Lines before the one containing "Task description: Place" are to be left out; that line and all after it, through the end of the material below, are to be written out exactly.

━━━━━━━━━━━━━━━━

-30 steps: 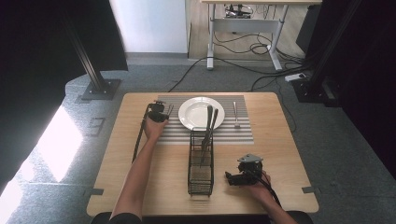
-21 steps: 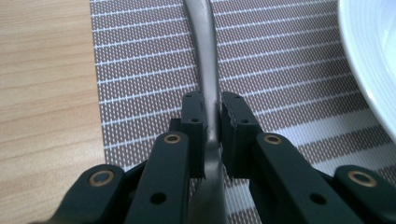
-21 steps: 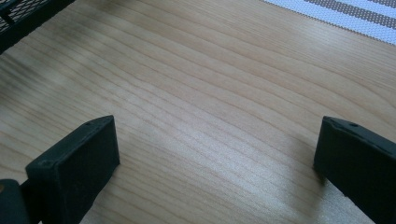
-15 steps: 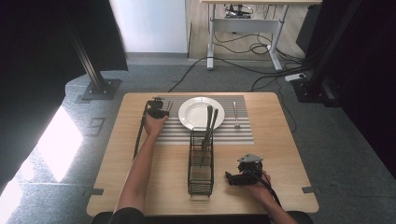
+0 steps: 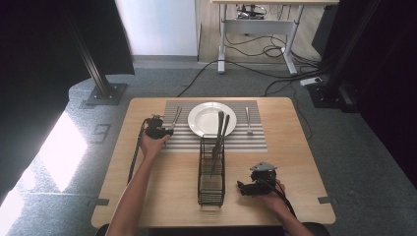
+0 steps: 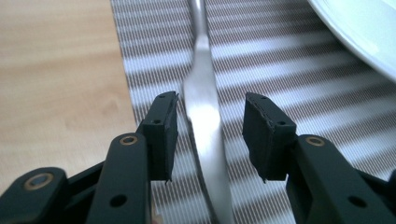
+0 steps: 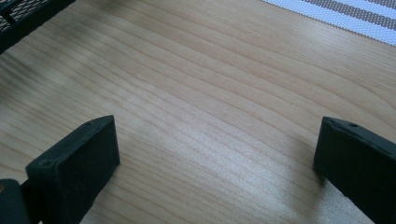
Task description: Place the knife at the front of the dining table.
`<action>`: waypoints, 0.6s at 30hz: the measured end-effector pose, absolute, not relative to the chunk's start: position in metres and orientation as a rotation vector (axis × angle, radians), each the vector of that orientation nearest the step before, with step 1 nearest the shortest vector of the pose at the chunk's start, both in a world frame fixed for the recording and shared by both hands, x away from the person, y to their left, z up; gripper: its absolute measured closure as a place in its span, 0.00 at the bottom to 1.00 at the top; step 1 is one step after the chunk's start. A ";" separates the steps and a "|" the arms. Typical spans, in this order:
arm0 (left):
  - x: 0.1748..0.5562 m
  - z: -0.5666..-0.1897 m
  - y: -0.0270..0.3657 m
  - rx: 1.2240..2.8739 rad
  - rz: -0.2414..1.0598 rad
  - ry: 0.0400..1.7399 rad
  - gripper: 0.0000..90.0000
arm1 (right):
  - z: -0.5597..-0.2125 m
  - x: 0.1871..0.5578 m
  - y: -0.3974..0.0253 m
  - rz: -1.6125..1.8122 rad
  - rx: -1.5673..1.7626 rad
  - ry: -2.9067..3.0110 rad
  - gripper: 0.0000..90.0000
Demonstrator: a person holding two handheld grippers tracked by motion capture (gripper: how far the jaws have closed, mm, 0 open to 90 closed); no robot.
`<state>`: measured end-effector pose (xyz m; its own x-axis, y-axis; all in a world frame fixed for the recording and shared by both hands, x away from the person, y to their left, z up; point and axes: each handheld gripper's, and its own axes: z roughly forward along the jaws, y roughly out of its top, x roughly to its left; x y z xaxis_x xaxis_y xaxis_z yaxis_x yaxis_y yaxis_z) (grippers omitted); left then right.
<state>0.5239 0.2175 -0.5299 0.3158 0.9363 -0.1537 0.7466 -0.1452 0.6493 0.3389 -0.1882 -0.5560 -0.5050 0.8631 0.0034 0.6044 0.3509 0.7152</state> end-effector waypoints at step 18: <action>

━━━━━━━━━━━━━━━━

== ANSWER FOR THE TASK ==
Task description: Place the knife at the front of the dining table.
`<action>`: waypoints, 0.6s at 30hz: the measured end-effector pose, absolute, not relative to the chunk's start: position in metres and orientation as a rotation vector (axis × angle, radians), each the vector of that orientation nearest the step before, with step 1 nearest the shortest vector of the pose at the chunk's start, both in a world frame fixed for the recording and shared by both hands, x away from the person, y to their left, z up; gripper: its absolute measured closure as a place in its span, 0.00 at the bottom to 1.00 at the top; step 1 is one step after the chunk's start. A ";" separates the steps and a "|" the arms. Typical spans, in this order:
arm0 (left):
  - x: 0.1748..0.5562 m
  - z: -0.5666..-0.1897 m
  - y: -0.0270..0.3657 m
  - rx: 1.2240..2.8739 rad
  - rz: -0.2414..1.0598 rad
  - ry: 0.0400..1.7399 rad
  - gripper: 0.0000..90.0000
arm1 (right):
  - z: -0.5597..-0.2125 m
  - x: 0.1871..0.5578 m
  - y: -0.3974..0.0253 m
  - rz: -1.6125..1.8122 rad
  - rx: -1.5673..1.7626 rad
  - ry: -2.9067..3.0110 rad
  - gripper: 0.0000..90.0000
Demonstrator: a person holding two handheld grippers tracked by motion capture (gripper: how far the jaws have closed, mm, 0 open to 90 closed); no robot.
`<state>`: measured end-effector pose (xyz m; its own x-axis, y-axis; all in a world frame fixed for the recording and shared by both hands, x away from the person, y to their left, z up; point and axes: each handheld gripper's, and its own axes: z roughly forward along the jaws, y roughly out of its top, x roughly to its left; x y z xaxis_x xaxis_y xaxis_z yaxis_x yaxis_y yaxis_z) (grippers omitted); left then right.
<state>0.5239 0.2175 -0.5299 0.3158 0.9363 -0.1537 0.7466 -0.1452 0.6493 0.3389 -0.1882 -0.5560 -0.5050 0.8631 0.0034 0.6044 0.3509 0.7152</state> end-effector waypoints at step 18: <action>

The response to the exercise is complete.